#### TASK ITEM
Please report every line in the entries that contains the string "camera".

───

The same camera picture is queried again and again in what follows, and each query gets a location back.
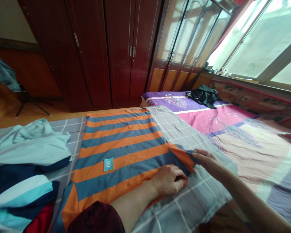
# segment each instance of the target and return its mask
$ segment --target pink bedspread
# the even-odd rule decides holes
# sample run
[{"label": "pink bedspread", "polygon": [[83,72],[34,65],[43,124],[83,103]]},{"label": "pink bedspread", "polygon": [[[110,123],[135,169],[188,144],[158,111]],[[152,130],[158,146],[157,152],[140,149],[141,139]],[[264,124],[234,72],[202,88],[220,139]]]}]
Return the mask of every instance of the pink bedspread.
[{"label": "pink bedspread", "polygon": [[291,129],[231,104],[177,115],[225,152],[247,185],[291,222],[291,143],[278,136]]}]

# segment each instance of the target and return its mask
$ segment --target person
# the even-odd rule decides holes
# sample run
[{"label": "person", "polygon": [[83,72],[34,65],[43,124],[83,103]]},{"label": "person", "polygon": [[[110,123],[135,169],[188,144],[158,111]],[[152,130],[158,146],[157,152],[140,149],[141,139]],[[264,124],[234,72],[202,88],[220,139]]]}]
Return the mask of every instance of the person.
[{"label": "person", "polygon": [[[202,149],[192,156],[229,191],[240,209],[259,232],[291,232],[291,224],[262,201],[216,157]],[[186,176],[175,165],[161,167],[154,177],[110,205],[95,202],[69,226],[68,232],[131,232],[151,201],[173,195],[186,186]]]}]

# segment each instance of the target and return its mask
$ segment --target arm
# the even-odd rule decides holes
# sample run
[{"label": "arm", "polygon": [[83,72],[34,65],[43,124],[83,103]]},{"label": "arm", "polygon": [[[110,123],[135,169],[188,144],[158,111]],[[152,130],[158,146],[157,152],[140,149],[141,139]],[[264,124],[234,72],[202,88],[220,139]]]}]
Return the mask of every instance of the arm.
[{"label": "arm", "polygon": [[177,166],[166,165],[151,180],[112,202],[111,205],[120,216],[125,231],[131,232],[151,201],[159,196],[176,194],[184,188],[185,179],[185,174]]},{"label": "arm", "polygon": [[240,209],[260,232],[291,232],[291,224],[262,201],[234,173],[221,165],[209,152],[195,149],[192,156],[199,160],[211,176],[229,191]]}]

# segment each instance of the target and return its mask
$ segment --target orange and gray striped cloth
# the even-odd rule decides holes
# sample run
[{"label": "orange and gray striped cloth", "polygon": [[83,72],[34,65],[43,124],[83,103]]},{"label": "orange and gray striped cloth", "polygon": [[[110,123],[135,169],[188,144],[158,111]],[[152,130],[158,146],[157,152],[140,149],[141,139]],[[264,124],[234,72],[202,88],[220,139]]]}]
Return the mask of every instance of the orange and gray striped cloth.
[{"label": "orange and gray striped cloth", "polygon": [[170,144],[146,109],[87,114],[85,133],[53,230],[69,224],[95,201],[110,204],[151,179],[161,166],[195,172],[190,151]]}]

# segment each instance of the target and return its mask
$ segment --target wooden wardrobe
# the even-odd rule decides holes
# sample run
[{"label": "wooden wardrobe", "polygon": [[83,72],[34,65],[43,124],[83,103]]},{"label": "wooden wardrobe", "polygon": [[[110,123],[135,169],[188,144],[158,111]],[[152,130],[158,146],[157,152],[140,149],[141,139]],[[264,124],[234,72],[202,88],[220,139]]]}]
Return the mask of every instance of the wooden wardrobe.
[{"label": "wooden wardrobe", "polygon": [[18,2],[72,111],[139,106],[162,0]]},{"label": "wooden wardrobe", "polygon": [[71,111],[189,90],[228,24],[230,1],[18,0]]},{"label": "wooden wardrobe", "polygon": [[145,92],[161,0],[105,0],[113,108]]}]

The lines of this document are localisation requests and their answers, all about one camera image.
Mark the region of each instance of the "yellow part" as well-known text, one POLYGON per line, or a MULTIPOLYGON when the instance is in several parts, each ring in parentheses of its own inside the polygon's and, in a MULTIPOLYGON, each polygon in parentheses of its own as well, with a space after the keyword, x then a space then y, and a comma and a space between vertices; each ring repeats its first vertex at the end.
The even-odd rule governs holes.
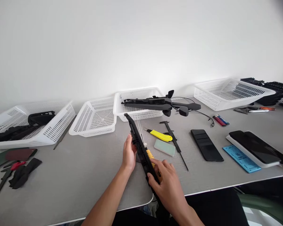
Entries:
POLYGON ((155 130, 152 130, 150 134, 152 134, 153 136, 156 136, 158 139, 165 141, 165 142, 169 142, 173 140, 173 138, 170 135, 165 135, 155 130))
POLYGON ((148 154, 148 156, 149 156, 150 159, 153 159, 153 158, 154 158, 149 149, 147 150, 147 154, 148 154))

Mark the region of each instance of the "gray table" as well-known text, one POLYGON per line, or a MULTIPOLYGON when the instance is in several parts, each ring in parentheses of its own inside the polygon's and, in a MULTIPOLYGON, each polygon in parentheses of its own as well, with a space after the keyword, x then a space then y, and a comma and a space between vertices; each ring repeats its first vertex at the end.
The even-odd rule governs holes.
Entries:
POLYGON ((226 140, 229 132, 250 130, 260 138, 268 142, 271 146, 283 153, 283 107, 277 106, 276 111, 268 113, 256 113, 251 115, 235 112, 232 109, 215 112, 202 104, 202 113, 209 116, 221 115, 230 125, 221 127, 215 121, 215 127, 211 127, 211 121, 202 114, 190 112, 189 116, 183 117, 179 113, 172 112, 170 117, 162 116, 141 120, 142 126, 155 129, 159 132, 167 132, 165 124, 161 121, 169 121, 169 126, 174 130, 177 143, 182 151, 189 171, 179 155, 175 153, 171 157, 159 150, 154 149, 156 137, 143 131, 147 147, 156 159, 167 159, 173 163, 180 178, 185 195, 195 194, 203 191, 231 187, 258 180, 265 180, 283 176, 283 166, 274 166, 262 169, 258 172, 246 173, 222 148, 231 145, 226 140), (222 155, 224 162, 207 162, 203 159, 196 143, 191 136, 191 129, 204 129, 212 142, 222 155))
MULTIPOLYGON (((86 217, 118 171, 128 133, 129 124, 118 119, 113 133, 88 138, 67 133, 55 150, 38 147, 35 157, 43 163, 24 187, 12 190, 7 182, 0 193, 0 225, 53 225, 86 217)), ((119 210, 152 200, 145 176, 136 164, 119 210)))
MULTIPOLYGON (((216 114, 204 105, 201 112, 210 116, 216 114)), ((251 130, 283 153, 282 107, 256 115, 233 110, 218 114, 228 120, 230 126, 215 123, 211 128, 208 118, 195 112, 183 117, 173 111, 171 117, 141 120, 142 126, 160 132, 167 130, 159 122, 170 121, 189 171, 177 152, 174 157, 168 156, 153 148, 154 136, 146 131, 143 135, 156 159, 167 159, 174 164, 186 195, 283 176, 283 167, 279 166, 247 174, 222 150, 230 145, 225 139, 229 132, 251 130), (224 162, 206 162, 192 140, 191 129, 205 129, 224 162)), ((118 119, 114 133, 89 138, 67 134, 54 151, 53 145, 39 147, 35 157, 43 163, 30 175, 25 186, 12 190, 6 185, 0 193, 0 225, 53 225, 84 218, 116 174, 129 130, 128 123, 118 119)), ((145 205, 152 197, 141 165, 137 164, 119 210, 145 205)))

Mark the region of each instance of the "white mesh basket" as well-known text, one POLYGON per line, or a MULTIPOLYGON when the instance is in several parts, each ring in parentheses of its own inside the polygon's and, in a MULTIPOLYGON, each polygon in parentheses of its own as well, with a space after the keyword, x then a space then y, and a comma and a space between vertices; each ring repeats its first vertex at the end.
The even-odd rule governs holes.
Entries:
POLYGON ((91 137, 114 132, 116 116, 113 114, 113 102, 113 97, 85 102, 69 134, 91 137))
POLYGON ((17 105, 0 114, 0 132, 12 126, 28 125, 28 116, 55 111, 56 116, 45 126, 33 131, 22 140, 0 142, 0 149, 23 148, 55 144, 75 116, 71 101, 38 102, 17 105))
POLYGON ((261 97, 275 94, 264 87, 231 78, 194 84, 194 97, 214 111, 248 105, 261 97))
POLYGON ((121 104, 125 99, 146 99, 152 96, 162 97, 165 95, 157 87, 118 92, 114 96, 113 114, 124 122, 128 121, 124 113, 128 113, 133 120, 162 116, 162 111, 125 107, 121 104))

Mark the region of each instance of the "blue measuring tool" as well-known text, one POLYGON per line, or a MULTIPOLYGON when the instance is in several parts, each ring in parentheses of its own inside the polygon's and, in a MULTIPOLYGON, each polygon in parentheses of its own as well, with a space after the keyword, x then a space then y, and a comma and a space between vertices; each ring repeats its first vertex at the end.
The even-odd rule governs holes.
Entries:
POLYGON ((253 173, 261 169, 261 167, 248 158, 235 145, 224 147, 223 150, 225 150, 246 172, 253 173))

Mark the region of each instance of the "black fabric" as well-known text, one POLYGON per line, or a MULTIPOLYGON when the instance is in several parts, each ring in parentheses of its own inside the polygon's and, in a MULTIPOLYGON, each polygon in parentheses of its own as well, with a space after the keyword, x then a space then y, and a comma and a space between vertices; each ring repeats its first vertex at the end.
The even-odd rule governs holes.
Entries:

───

#### TASK SOLUTION
The same camera picture is queried again and again in what follows, and each query gets a location back.
The lines of this document are localisation requests and their answers, all about one camera image.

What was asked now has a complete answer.